About this exercise: Find the word "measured" in the records and copy every line where it occurs.

Records from a data source:
Start of Block

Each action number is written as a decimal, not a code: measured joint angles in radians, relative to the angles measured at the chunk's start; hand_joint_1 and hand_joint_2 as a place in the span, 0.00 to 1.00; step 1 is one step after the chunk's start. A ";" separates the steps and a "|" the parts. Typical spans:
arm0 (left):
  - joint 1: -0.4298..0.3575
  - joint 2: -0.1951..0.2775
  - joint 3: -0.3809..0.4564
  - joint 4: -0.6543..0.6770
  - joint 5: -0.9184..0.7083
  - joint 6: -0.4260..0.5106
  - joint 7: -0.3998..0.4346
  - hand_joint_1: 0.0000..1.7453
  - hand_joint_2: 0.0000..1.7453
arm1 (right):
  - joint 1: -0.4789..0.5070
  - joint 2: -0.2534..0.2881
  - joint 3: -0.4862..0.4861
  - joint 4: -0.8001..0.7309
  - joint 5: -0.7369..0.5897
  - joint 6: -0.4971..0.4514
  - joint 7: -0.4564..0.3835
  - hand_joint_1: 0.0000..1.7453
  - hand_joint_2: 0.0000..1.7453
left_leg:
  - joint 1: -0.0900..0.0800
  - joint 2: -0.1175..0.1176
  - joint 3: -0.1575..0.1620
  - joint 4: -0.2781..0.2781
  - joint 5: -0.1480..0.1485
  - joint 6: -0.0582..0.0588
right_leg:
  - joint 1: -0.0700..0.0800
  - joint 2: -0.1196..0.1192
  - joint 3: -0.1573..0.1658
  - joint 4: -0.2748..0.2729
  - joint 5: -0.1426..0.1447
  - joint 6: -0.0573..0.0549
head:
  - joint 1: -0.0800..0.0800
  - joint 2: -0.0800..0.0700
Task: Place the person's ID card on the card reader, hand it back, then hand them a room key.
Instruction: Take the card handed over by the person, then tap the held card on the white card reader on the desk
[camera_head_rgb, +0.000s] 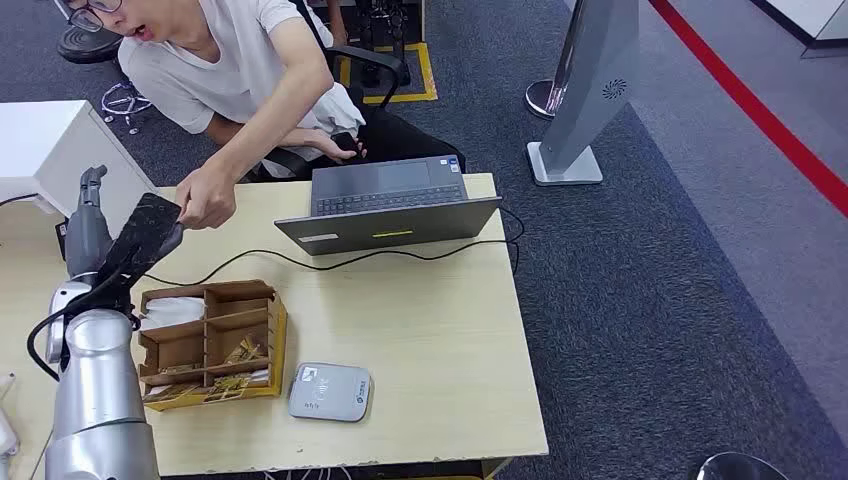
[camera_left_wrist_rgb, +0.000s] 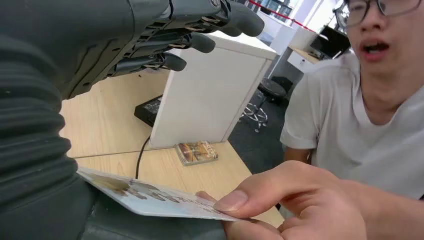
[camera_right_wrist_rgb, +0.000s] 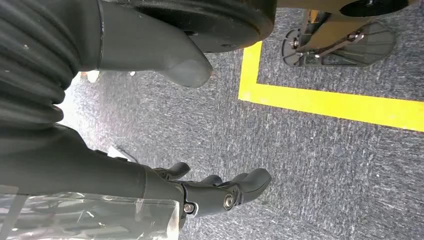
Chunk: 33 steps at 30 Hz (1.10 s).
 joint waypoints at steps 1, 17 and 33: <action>-0.002 0.001 -0.007 0.002 -0.009 -0.002 0.007 0.00 1.00 | 0.000 0.000 0.000 0.000 0.001 0.000 0.002 0.00 1.00 | 0.000 0.000 0.000 0.000 0.000 0.000 | 0.000 0.000 0.000 0.000 0.000 0.000 | 0.000 0.000; -0.168 0.076 -0.291 0.271 -0.254 -0.060 0.228 1.00 1.00 | 0.003 -0.001 0.025 -0.001 0.042 0.020 0.043 0.00 1.00 | 0.000 0.000 -0.001 0.000 0.000 0.000 | 0.000 0.001 -0.001 0.000 0.000 0.000 | 0.000 0.000; -0.223 0.136 -0.441 0.400 -0.339 -0.068 0.334 1.00 1.00 | 0.009 -0.004 0.046 -0.002 0.064 0.030 0.066 0.00 1.00 | 0.000 0.000 -0.001 0.000 0.000 0.000 | 0.000 0.001 -0.001 0.001 0.000 0.000 | 0.000 0.000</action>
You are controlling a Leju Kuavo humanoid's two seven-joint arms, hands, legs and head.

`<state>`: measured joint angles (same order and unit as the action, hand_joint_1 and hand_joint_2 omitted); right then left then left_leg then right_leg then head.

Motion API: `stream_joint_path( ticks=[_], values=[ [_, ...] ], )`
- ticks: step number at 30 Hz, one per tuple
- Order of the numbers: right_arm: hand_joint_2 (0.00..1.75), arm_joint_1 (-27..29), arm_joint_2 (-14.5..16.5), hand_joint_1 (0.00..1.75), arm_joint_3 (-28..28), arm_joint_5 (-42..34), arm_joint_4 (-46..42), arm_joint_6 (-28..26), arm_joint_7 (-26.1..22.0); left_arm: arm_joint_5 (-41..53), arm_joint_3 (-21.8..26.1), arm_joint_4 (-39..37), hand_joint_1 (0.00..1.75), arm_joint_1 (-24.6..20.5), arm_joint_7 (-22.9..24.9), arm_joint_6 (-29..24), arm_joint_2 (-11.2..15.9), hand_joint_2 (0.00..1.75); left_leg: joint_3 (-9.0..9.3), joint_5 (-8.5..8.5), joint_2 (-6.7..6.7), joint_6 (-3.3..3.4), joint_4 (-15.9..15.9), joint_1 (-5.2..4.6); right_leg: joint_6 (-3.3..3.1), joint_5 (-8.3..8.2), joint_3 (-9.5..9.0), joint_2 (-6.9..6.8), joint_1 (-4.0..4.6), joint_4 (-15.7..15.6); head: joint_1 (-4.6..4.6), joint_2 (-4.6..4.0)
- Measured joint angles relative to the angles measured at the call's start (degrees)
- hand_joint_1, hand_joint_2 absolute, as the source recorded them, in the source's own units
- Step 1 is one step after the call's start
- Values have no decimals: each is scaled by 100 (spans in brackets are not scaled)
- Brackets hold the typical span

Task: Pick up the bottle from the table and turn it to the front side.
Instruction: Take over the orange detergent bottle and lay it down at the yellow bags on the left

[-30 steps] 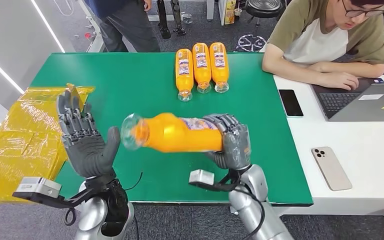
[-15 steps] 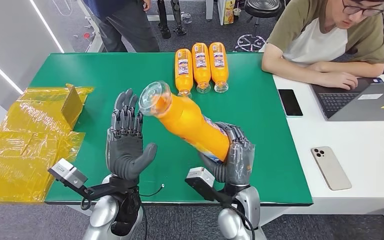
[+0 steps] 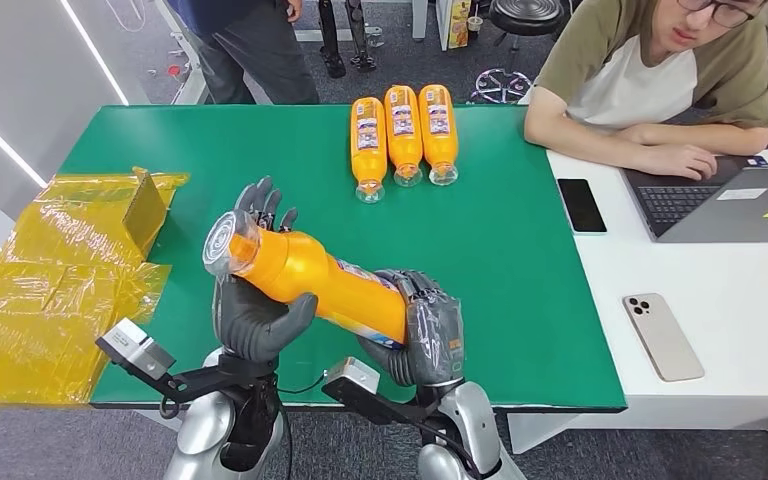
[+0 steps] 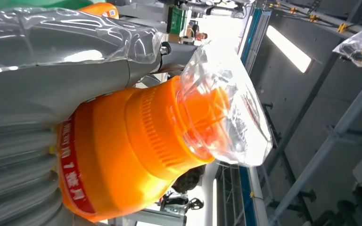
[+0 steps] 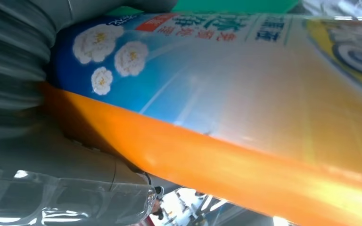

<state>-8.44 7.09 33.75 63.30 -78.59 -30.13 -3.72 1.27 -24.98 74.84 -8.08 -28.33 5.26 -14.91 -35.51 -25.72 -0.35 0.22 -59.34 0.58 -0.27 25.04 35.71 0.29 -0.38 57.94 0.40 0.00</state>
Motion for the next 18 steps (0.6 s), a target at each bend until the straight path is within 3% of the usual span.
stream_joint_path(
  ticks=[11,12,15,16,18],
  values=[
    [175,-55,-133,175,150,168,-119,662,94,73,115,-1,0,2,57,114,-9,175,1,0,1,0,0,1,0,0,0,1,1,0,-1,0],
    [175,-66,-144,175,159,171,-125,706,92,76,124,-2,17,2,61,121,-9,175,1,0,1,0,0,1,0,0,0,1,1,0,-1,0],
    [175,-135,-183,175,185,176,-137,868,67,82,167,-2,140,3,67,134,-10,175,0,0,1,0,0,0,0,0,0,1,0,0,0,0],
    [175,-163,-194,175,192,175,-135,914,56,84,180,-2,167,5,68,134,-10,175,0,0,1,0,0,0,0,0,0,1,0,0,0,0],
    [175,-219,-211,175,199,171,-121,980,41,83,198,-2,175,20,67,134,-11,175,0,0,1,0,0,0,0,0,0,1,0,0,1,0]
  ],
)
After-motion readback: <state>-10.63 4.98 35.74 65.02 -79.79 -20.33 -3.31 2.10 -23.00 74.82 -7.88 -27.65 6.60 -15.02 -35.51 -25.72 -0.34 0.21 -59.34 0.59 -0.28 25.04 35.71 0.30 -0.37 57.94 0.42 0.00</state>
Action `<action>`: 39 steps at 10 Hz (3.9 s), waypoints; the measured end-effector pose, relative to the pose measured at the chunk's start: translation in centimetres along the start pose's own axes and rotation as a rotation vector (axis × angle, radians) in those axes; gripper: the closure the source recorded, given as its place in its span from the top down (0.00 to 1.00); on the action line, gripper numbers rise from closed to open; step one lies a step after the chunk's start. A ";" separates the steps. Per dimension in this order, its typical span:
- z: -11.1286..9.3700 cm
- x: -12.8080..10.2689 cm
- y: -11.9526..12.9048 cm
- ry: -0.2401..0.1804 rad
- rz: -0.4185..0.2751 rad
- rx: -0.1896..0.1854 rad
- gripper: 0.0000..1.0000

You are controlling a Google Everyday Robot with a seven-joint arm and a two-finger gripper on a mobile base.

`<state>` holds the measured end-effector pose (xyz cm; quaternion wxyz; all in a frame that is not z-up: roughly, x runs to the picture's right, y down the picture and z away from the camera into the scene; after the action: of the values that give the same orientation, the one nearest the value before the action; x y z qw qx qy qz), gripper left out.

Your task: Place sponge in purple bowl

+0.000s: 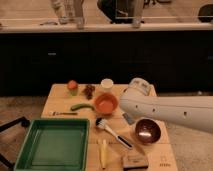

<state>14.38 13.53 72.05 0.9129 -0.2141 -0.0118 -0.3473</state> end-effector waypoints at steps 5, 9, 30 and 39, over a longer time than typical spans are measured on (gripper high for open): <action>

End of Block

Solution:
Each action number is written as a decimal, not a code: measured joint angles in radians, relative to the angles measured at the chunk's start; hand_joint_1 and hand_joint_2 as a place in the span, 0.00 to 1.00; step 1 is one step after the chunk's start. A ";" separates the steps and a "|" the parts. Typical spans:
`<state>`: measured joint angles (same order and unit as the action, hand_joint_1 and hand_joint_2 omitted); right then left then left_leg then right_leg then head.
- Measured joint angles relative to the angles measured at the call's start (degrees)
Action `<action>`: 39 steps at 10 Hz (3.9 s), waypoints; the measured end-effector pose, relative to the pose measured at the chunk's start: translation in centimetres along the start pose's own axes and rotation as a rotation vector (axis × angle, radians) in those axes; gripper: the closure the source recorded, given as its place in its span from the top down (0.00 to 1.00); on the action line, gripper numbers rise from closed to open; step one lies a step after the chunk's start. A ";" separates the steps. Per dimension in this order, its typical span:
`<state>` holds the measured end-effector pose (xyz cm; quaternion wxyz; all in a frame that is not z-up: roughly, x runs to the picture's right, y down the picture and z away from the camera into the scene; after the action: of the values that give the same orientation, the one nearest the value before the action; x y z qw qx qy qz), gripper left out.
<state>14.38 13.53 72.05 0.9129 -0.2141 -0.0118 -0.3473</state> end-effector waypoints at steps 5, 9, 30 and 39, over a longer time than typical spans are measured on (gripper high for open): <action>

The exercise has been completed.